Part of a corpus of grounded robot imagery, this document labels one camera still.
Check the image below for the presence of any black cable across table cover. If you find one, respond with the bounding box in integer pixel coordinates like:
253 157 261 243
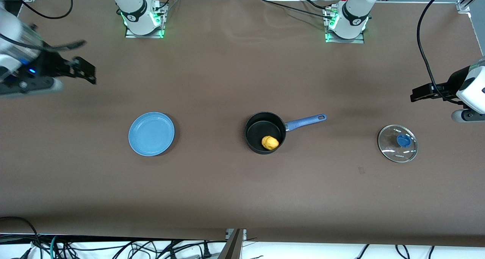
260 0 334 20

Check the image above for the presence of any black power plug cable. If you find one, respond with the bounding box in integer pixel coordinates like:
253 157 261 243
167 241 212 259

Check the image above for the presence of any blue round plate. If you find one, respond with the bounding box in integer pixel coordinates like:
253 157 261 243
128 112 175 156

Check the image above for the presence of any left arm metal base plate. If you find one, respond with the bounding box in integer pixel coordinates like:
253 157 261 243
324 7 365 44

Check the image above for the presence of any glass lid with blue knob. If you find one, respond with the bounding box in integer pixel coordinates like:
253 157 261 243
377 125 418 163

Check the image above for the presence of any black pot with blue handle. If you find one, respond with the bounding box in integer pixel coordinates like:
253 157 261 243
244 112 327 154

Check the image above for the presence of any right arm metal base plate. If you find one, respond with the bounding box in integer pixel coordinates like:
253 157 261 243
124 2 166 39

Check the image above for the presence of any metal camera stand post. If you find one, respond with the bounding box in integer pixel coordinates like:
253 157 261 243
218 229 247 259

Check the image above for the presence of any yellow potato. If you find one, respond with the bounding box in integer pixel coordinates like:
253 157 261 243
261 135 280 151

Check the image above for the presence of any thick black floor cable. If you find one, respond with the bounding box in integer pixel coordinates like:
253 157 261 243
0 216 42 259

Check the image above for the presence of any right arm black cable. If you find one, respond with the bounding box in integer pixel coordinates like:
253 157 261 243
0 0 87 51

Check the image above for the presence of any brown table cover sheet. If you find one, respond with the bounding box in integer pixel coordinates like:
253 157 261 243
0 0 485 248

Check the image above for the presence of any teal cable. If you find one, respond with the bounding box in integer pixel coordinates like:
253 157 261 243
48 235 59 259

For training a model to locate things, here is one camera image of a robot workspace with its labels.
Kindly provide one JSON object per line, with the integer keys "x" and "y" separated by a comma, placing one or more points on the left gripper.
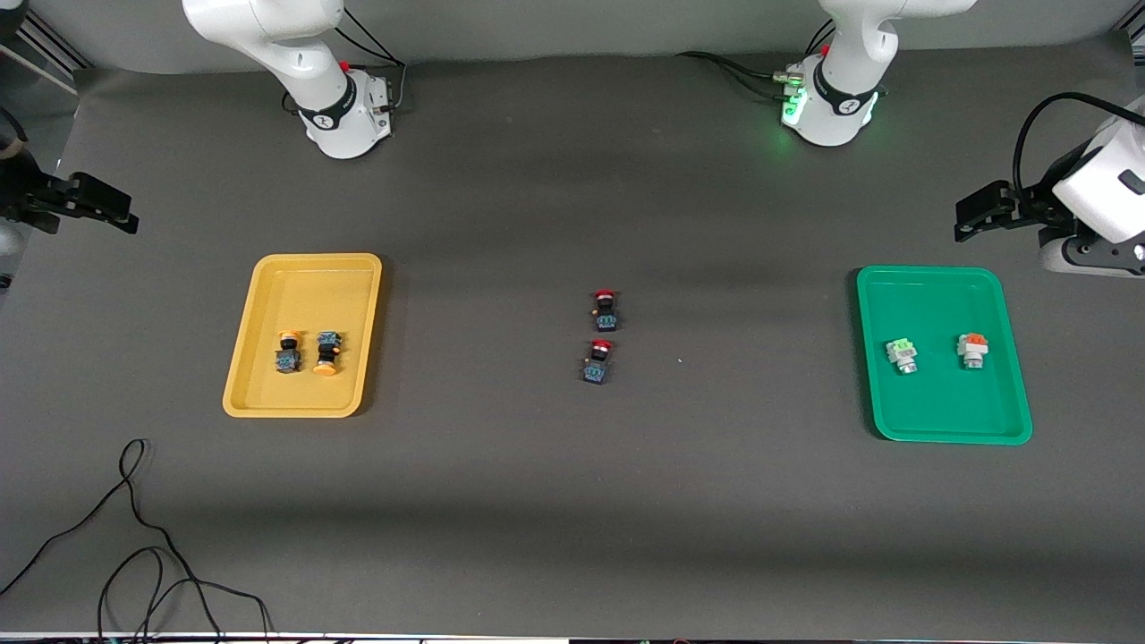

> About this task: Wherever the word "metal" turns up in the material, copy the whole line.

> Answer area:
Check the image above for the presence of any left arm metal base plate. If you find one, respond with the bounding box in integer pixel coordinates like:
Check the image above for the presence of any right arm metal base plate. If you find one, respond with the bounding box in integer pixel coordinates like:
Check the image above for the presence of any metal camera stand post. If you find one, respond with the bounding box in integer pixel coordinates like:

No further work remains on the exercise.